In den beiden letzten Folgen der Staffel reist Corinne Studer zusammen mit ihrem Ehemann nach Peru.

Vor 42 Jahren wurde Corinne Studer, 42, aus Peru in die Schweiz adoptiert. Seither ist sie nie in ihr Heimatland zurückgereist. Der Wunsch war immer gross, aber der Zeitpunkt nie richtig. Doch nun tritt sie die emotionale Reise an, dahin, wo alles bei ihr begann. Begleitet wird sie von ihrem Ehemann Adrian Studer.

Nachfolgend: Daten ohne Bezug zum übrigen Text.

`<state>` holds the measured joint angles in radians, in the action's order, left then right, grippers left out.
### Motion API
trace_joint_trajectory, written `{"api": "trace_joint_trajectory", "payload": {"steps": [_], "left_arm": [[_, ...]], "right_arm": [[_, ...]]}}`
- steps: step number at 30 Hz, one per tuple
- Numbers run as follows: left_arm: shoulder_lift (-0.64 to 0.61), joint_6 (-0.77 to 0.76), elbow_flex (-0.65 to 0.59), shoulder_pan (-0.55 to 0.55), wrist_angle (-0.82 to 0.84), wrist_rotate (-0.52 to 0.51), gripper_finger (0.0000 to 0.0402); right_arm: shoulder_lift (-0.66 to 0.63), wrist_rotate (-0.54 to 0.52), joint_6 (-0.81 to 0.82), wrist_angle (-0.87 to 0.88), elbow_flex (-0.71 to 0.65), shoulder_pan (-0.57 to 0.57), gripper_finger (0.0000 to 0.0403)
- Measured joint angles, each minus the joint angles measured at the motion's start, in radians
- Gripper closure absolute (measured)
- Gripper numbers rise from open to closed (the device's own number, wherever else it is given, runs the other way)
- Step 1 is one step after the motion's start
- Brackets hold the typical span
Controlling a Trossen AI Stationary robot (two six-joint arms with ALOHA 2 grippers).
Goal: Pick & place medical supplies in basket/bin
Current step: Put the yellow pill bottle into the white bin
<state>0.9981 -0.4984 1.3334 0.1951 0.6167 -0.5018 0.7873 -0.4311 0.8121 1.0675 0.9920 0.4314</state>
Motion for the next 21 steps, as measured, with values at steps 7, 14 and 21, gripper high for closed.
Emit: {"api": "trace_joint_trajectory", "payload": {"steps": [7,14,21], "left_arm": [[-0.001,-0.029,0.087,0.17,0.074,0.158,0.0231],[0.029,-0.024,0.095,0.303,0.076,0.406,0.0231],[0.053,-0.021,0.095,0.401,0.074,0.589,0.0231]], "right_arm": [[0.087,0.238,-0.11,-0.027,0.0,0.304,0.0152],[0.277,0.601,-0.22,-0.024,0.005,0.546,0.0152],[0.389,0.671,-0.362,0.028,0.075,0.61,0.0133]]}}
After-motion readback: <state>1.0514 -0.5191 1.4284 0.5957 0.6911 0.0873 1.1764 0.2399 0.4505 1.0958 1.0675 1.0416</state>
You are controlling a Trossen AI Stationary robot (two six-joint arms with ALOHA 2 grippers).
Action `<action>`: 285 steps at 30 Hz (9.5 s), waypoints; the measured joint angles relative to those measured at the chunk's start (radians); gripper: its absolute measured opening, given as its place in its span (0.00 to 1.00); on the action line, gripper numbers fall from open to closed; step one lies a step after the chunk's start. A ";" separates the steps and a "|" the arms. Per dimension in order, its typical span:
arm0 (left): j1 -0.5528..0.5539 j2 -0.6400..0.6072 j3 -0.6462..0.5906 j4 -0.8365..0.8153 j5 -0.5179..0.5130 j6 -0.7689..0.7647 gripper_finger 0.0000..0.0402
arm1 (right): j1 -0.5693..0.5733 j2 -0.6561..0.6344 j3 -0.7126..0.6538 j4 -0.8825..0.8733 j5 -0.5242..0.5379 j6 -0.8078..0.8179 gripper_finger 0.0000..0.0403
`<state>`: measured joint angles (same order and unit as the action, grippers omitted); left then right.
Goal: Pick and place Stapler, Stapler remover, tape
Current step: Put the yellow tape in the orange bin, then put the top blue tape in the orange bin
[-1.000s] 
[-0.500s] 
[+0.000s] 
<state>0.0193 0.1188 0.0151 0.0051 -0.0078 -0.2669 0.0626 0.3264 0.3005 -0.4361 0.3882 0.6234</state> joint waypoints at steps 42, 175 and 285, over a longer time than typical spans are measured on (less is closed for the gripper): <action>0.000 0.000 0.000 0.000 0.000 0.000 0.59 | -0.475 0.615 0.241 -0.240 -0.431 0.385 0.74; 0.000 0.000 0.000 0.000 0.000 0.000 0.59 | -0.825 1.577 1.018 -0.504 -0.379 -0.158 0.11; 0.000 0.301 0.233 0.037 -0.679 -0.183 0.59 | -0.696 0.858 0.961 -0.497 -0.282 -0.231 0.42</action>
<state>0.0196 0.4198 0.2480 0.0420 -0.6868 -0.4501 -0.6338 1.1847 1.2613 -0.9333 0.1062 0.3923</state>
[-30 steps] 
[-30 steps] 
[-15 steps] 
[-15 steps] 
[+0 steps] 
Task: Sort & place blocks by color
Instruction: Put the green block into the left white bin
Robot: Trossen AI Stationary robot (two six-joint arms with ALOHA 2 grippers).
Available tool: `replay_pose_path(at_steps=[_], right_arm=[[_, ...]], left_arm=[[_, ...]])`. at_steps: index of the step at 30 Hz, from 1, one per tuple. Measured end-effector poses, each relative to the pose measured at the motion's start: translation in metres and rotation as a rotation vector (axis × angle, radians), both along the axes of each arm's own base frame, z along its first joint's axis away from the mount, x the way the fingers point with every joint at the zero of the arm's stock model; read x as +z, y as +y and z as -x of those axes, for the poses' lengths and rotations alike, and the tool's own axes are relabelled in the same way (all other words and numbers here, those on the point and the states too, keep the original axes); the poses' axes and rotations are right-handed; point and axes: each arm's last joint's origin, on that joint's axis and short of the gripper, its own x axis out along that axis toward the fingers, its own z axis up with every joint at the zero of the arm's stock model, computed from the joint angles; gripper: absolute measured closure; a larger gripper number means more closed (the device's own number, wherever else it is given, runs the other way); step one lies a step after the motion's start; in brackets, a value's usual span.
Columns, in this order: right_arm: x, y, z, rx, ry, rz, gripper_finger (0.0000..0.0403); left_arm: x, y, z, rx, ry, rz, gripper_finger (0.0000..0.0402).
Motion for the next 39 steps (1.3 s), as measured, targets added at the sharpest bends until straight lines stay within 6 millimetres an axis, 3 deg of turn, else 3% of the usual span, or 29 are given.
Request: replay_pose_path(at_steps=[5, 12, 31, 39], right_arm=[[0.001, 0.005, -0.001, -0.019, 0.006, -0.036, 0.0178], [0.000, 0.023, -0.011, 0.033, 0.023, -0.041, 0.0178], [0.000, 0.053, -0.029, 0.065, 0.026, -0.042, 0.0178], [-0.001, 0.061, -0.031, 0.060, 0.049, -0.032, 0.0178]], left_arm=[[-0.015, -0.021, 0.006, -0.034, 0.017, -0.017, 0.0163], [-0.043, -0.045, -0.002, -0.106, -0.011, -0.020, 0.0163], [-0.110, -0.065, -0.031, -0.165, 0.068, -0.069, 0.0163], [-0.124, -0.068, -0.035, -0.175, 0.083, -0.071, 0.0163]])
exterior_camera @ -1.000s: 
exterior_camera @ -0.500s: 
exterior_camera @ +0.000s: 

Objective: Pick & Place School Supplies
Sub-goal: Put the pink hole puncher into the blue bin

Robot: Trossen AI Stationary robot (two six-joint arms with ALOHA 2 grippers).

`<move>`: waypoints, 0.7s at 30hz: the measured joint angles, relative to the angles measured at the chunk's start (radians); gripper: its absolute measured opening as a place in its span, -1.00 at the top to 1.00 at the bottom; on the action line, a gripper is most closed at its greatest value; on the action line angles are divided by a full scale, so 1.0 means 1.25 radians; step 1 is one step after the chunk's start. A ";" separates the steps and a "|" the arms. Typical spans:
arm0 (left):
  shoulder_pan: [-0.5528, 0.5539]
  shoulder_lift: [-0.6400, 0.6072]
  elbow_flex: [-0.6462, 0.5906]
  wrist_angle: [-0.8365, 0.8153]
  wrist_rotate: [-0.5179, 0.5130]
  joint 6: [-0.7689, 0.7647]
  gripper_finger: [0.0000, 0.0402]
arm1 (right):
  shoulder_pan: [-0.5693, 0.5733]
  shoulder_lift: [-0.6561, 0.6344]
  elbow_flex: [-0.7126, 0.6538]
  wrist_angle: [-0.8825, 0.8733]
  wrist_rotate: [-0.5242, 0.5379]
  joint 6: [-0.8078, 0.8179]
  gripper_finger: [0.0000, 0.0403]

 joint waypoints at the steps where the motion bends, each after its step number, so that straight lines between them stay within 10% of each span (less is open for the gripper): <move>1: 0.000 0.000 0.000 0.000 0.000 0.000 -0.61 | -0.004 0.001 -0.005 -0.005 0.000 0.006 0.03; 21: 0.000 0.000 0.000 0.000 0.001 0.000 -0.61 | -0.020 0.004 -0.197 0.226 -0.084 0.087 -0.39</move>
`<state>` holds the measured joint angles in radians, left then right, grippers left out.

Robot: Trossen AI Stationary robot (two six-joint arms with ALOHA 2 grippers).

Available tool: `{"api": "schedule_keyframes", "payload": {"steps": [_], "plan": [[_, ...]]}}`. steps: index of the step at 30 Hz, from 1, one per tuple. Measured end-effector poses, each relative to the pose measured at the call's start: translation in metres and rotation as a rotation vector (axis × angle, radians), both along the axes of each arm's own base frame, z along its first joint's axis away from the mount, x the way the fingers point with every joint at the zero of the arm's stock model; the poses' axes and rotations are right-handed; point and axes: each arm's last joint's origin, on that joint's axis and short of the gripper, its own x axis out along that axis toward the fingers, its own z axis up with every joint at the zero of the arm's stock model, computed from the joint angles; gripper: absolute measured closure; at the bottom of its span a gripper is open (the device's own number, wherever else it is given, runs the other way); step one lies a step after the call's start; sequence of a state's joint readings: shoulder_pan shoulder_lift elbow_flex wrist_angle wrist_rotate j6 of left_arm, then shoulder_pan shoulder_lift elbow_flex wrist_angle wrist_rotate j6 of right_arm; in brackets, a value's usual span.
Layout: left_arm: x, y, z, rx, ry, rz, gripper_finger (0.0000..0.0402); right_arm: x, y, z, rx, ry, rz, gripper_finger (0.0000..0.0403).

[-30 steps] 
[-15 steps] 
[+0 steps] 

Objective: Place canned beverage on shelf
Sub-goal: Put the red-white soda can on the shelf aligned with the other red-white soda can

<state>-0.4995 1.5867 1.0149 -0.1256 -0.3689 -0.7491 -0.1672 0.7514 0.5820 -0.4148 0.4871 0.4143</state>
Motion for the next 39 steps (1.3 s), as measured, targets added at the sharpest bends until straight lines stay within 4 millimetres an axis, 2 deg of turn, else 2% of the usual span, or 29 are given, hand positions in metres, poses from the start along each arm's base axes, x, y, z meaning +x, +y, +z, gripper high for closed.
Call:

Für Corinne ist es nicht nur eine Reise zurück zu den Wurzeln, es ist auch eine Reise zurück in eine Familie, die sie als Baby verlassen hatte. Bereits im Vorfeld hatte sie einen Menschensucher damit beauftragt, ihre leibliche Mutter zu finden. In Lima wird dann aber schnell klar, dass nicht nur ihre Mutter noch dort ist, sondern ganz viele andere Geschwister. Für Corinne ist es nicht nur wichtig, all ihre Verwandten zu treffen, sondern auch zu sehen, woher sie kommt und wie ihr Umfeld ausgesehen hätte, wenn sie nicht in die Schweiz gekommen wäre. Neben dem Machu Picchu reist sie zusammen mit Adrian in den Amazonas und zur Andenstadt Cusco. Auch kulinarisch wagen sich die beiden an die peruanische Spezialität «Cuy» – Meerschweinchen.